§ Dataset excerpt

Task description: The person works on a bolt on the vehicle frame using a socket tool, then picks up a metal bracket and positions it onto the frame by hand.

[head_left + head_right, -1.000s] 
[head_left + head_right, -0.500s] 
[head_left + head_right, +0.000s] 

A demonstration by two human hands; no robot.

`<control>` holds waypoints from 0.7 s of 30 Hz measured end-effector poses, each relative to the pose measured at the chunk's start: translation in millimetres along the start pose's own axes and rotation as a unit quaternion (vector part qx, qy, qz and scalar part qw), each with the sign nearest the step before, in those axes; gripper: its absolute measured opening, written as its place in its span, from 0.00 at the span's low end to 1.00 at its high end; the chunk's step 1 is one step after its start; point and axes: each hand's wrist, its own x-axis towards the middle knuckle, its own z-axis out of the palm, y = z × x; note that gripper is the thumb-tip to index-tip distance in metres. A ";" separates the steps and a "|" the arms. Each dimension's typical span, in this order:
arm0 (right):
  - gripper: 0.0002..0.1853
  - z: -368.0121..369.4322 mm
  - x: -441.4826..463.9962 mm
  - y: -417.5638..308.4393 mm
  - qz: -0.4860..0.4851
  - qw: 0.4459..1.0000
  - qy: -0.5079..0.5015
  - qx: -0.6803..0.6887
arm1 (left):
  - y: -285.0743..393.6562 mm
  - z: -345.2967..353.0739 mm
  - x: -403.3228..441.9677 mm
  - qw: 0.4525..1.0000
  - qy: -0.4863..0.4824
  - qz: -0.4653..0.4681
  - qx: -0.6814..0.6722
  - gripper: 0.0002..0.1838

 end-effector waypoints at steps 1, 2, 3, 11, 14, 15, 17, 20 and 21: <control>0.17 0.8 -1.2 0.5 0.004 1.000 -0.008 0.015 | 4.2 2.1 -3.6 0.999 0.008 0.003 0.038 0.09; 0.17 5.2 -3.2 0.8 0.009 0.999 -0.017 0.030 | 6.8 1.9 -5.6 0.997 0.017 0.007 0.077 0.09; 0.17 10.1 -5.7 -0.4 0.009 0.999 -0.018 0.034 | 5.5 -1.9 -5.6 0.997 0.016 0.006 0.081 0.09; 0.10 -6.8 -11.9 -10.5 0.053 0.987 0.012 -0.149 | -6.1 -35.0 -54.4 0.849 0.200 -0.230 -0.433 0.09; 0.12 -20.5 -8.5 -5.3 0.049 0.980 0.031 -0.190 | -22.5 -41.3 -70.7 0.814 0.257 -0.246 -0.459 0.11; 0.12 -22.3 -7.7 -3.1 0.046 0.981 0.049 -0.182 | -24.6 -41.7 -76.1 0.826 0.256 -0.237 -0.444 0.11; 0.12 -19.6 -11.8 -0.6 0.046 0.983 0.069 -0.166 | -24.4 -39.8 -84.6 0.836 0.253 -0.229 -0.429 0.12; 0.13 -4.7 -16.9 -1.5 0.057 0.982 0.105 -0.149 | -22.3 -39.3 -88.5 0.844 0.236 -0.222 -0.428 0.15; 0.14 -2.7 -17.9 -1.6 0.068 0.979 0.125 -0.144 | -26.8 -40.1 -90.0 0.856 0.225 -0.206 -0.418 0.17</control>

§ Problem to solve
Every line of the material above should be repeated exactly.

§ Answer space
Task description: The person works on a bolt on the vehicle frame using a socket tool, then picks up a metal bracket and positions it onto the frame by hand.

[head_left + head_right, -1.000s] 
[head_left + head_right, -0.500s] 
[head_left + head_right, +0.000s] 

A demonstration by two human hands; no robot.

`<control>` holds waypoints from 0.7 s of 30 Hz measured end-effector poses, each relative to the pose measured at the chunk's start: translation in millimetres along the start pose's own axes and rotation as a unit quaternion (vector part qx, qy, qz and scalar part qw), each with the sign nearest the step before, in those axes; gripper: its absolute measured opening, written as its place in its span, from 0.00 at the span's low end to 1.00 at its high end; the chunk's step 1 is one step after its start; point and axes: each hand's wrist, its own x-axis towards the middle knuckle, its own z-axis out of the palm, y = z × x; note that gripper is the thumb-tip to index-tip distance in metres. A ";" separates the steps and a "|" the arms. Each dimension's typical span, in this order:
arm0 (right):
  - gripper: 0.0002..0.1853
  - z: -368.0121..369.4322 mm
  - x: -441.4826..463.9962 mm
  - y: -417.5638..308.4393 mm
  - qz: -0.4860..0.4851
  - qw: 0.4459..1.0000
  - qy: -0.5079..0.5015
  - qx: -0.6803..0.6887
arm1 (left):
  - y: -285.0743..393.6562 mm
  - z: -345.2967..353.0739 mm
  - x: -403.3228..441.9677 mm
  - qw: 0.4525..1.0000
  - qy: -0.4863..0.4824
  - qz: -0.4653..0.4681
  - qx: -0.6814..0.6722
  - gripper: 0.0002..0.1838

 end-effector waypoints at steps 1, 2, 3, 11, 14, 15, 17, 20 and 21: <control>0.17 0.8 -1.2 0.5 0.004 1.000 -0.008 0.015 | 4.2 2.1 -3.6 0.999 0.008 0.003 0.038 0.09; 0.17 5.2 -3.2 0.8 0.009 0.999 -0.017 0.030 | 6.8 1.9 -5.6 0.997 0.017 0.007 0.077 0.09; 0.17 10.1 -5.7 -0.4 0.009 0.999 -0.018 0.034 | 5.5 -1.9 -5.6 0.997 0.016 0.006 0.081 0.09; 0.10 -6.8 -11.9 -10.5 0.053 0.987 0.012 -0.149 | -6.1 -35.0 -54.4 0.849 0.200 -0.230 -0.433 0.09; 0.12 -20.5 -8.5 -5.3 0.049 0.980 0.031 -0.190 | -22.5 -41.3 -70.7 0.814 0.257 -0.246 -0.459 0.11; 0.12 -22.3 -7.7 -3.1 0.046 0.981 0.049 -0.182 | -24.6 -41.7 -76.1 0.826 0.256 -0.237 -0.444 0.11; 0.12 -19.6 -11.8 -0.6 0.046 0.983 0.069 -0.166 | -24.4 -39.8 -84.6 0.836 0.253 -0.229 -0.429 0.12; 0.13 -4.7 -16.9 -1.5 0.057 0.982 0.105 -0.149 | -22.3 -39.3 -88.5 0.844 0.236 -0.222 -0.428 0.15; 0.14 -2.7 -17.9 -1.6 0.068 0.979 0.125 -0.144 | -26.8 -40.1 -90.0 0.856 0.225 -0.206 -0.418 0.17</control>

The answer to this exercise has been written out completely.